How to divide a staghorn fern is a common question for anyone wanting to grow these beautiful ferns. There are two schools of thought on this subject, both of which make good sense. One way is to separate them into two separate plants, one with the staghorn stalks and the other without. The method you choose is really a matter of personal preference, although the reason for dividing the plant has a lot to do with one main factor.
As mentioned above, staghorn fronds do not like growing in groups. If they were, it would be easy to simply pull them all outta their holes, pot them all together, and then return them to where they started out – together. However, while they will indeed grow in groups, it is not a very pleasant sight. If you cannot bear to see them all together, divide them according to how fast they grow.
Staghorn fronds can have two divisions per stem, each with two leaves. In each division, the upper leaf moves up over the base of the lower leaf, forming a cord-like branch. You have basically two branches, each with four leaves, moving in opposite directions. These branches also come with a single bottom leaf. It is this base that you will want to divide the plant.
The simplest method of how to divide a staghorn fern involves dividing the lower leaf into four equal divisions, then replacing each leaf at the base with the next in its division. If you are growing a large fern that has many leaves, this may work well. If you are just beginning, however, you may find this method very time consuming. It will require you to keep on hand several cuttings from each division.
Some people divide staghorn ferns according to how they appear when the plant is fully grown. If the lower leaf is in the original position, the cuttings will be placed directly on this lower leaf. The remaining leaves can be positioned so that they face up toward the light. This division does not usually affect the appearance of the plant, but it is a good way to distinguish between divisions.
Divisions can also be based on how the plants grow along the divisions. If some of the leaves grow inwards towards the light while other leaves grow outwards toward the light, this division is used. If all the leaves grow outwards towards the light, then this is considered a true trunk split.
How to divide a staghorn fern is an art that takes patience and perseverance. It can sometimes seem very confusing because the plant has a trunk and branches that grow in different directions. You have to decide which division your specimen falls under. You may also have to use a magnifying glass so that you can be sure you are looking at a true staghorn. If you can’t see any of the branches of the fern by holding the specimen in front of a bright light, then you will have to use a microscope to inspect the specimen carefully.
When you learn how to divide a staghorn fern, you are taking a step toward showing your creativity.

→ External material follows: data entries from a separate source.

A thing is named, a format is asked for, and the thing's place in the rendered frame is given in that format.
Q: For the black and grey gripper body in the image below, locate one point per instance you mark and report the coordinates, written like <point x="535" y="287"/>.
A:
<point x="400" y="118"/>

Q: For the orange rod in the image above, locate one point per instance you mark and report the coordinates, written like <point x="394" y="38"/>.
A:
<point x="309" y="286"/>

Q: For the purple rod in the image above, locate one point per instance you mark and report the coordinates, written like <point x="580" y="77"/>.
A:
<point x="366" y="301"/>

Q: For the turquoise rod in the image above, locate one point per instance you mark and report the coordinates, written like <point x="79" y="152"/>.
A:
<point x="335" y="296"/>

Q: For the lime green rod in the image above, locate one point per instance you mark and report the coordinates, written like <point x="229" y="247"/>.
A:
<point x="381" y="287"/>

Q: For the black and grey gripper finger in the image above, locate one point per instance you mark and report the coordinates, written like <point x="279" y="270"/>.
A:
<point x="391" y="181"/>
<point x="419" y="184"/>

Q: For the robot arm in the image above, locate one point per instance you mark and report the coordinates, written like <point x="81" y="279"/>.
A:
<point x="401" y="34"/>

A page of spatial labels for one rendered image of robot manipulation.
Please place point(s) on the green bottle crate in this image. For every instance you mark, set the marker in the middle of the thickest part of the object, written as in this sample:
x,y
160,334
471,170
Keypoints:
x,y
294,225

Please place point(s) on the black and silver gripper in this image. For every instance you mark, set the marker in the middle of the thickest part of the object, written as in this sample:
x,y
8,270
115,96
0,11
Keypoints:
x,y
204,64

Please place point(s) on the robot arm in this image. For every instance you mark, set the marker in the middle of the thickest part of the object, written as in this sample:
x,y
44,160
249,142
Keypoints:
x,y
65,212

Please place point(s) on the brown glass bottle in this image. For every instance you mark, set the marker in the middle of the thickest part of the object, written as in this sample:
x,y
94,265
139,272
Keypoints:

This is a beautiful plant that is often overlooked because its blooms die after just one bloom. But don’t let its small size fool you. With its unique features, it is a show stopper.
Staghorn ferns are usually quite large and can exceed six inches in diameter with a cluster of more than twenty leaves. It can grow easily in most gardens with mild to medium conditions and is well known for its ability to reproduce rapidly. Because it blooms at the top of the season it will produce spectacular blooms in just a few short weeks. Once the blooms have died down it goes into a state of dormancy and will take another two or three years to bloom again.
It is a natural reproductive creature that tries to produce as many seeds as possible each year. It will take two years to reproduce even once. This makes it very hard to move a plant from one location to another and makes it very hard to kill off one single leaf.
The best way of dividing a staghorn fern is to use your hand. Simply pinch each leaf between your thumb and forefinger and gently twist. You should be able to remove about half of the leaves. This will make your job that much easier because it will allow you to separate the plants without damaging them too much.